• YOUR OBJECTIVE
For the data below, report only the number of lines containing the string "measured".

[INFORMATION GIVEN]

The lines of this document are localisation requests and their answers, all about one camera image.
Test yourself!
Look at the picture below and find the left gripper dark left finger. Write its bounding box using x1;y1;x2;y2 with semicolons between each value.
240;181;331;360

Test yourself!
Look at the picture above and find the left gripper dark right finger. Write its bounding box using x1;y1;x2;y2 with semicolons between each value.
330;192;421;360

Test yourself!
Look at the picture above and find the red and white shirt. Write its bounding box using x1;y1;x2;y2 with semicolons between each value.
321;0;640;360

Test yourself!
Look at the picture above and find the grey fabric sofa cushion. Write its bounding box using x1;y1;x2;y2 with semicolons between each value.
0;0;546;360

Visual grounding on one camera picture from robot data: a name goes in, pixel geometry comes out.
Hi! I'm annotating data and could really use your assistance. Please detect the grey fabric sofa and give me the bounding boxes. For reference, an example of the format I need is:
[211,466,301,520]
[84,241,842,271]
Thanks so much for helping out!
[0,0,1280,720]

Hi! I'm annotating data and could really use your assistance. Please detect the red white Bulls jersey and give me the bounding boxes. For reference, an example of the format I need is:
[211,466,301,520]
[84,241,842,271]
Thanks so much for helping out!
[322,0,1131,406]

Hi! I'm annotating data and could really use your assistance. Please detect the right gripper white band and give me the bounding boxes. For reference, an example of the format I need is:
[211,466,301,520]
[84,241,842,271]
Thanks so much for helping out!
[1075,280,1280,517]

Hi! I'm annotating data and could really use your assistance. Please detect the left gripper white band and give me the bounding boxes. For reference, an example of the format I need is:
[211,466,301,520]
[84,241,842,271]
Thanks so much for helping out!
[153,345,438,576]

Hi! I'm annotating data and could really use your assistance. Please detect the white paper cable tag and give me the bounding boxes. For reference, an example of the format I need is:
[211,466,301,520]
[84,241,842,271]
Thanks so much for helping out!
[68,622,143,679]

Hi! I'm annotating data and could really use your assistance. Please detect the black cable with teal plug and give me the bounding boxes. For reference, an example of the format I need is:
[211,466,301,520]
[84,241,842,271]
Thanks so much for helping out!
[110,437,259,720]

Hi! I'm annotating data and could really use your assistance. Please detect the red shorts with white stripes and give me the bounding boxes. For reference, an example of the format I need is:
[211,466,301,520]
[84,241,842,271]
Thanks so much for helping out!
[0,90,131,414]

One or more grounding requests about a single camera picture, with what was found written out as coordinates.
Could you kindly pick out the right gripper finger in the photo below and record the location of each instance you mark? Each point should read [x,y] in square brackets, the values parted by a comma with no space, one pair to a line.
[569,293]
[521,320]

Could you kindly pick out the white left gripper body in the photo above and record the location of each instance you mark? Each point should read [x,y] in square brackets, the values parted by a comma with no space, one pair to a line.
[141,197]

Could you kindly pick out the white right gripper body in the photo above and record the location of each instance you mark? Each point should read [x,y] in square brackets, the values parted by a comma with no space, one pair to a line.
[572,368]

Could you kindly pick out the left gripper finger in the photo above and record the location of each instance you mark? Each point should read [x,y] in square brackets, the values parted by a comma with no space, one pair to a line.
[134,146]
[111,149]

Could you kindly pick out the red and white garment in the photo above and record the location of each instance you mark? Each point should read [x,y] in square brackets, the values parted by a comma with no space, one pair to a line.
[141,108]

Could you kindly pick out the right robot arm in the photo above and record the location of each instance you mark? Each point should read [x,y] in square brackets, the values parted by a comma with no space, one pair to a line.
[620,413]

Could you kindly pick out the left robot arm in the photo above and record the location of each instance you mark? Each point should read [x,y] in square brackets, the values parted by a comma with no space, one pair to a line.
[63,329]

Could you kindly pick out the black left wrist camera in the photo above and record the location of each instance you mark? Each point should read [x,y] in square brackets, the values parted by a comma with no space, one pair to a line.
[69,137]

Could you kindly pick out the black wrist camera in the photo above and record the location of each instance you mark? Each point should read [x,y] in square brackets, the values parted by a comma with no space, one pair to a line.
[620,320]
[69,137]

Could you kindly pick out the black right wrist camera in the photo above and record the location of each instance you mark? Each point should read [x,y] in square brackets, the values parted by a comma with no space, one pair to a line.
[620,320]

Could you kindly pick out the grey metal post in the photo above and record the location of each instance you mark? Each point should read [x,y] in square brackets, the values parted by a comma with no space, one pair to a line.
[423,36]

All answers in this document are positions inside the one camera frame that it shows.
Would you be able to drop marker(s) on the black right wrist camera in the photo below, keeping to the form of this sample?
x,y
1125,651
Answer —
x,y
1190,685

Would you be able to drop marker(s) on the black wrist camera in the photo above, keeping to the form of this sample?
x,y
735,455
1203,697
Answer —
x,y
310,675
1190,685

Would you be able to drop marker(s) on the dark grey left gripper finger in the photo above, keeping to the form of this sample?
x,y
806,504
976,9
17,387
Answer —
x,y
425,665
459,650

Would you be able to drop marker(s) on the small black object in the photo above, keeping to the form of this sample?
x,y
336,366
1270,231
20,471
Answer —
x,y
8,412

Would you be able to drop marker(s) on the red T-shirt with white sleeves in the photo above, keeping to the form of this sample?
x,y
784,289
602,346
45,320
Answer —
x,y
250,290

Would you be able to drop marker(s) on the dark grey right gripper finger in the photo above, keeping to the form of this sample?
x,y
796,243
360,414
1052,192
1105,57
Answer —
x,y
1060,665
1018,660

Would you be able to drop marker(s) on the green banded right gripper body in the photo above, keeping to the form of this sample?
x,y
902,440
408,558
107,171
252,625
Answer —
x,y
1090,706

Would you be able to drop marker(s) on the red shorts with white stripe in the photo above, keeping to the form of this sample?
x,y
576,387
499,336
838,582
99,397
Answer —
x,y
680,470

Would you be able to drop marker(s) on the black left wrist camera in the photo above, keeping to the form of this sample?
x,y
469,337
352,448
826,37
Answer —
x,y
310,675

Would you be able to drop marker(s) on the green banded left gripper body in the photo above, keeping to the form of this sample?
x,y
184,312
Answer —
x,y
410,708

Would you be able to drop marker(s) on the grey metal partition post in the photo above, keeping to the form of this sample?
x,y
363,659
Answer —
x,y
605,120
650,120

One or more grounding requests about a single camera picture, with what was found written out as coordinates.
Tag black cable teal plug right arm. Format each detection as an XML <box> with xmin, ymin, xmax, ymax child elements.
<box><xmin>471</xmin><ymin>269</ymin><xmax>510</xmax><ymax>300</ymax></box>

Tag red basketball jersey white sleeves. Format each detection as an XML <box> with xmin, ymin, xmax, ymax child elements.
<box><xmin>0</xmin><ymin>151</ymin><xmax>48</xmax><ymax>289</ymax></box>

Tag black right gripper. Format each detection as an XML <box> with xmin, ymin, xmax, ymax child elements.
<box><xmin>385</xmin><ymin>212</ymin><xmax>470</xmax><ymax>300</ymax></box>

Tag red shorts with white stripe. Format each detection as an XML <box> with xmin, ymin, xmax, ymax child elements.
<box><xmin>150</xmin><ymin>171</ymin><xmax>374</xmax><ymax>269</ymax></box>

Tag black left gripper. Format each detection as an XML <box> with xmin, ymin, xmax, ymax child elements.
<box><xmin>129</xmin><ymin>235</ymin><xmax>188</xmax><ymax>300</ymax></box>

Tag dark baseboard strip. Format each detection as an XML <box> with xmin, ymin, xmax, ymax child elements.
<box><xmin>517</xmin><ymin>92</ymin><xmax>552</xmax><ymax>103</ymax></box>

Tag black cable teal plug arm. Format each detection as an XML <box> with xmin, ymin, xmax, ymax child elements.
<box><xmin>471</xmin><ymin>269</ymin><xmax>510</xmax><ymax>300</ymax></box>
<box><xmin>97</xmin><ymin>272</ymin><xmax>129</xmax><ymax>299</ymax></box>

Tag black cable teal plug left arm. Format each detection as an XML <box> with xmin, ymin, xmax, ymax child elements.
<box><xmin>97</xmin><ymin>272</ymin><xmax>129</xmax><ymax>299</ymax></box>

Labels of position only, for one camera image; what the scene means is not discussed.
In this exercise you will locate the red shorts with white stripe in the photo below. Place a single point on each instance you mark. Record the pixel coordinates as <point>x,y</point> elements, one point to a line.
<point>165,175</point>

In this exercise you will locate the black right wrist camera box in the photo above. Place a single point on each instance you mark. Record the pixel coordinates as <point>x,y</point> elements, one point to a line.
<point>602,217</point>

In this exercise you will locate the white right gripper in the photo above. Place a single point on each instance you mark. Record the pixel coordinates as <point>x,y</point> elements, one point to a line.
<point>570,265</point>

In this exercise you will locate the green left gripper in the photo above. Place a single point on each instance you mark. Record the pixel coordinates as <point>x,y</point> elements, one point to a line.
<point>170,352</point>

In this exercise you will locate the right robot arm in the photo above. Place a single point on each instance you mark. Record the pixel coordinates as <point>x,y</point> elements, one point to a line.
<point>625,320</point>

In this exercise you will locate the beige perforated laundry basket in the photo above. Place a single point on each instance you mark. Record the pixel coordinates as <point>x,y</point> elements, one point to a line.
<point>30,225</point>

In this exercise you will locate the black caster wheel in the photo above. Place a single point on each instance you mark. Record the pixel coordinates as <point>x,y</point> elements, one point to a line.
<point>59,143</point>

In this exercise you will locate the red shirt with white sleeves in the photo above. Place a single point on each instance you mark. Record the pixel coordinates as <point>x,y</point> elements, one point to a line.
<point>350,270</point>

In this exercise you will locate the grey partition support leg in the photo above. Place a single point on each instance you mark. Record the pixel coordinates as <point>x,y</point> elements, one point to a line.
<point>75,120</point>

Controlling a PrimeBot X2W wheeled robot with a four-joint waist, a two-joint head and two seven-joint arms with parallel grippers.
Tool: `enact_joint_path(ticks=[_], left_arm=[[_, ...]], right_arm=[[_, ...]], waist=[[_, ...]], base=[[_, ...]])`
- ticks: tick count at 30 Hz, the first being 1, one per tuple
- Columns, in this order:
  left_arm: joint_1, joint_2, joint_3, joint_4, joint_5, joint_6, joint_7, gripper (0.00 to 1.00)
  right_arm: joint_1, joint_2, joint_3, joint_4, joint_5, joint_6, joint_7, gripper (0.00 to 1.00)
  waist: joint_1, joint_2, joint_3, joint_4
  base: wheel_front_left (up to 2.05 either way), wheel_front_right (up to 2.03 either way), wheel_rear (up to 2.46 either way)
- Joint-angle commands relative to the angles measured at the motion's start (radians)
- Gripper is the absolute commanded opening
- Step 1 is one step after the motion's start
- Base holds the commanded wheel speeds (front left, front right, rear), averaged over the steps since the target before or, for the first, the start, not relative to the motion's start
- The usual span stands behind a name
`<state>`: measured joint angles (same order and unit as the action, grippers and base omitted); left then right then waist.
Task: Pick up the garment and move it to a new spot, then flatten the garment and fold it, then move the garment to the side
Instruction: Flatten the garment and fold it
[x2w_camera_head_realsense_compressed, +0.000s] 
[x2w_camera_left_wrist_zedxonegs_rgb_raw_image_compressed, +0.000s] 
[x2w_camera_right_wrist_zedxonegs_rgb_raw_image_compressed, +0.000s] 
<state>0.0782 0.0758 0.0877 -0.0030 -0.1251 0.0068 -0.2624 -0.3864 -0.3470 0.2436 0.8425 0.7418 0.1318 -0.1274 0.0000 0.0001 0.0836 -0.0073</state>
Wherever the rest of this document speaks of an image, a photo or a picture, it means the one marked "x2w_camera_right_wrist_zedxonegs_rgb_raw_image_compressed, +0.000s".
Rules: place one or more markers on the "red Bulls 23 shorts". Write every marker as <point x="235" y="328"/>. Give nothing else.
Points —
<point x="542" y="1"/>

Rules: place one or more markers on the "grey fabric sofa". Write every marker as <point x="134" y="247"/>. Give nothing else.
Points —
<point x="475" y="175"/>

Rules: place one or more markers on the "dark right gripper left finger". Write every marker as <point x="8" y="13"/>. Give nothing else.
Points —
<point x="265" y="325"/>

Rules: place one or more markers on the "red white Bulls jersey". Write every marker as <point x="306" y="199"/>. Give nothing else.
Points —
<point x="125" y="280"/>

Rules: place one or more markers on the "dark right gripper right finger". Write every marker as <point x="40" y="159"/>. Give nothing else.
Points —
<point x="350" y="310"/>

[/INFORMATION GIVEN]

• SOLUTION FOR THIS EXERCISE
2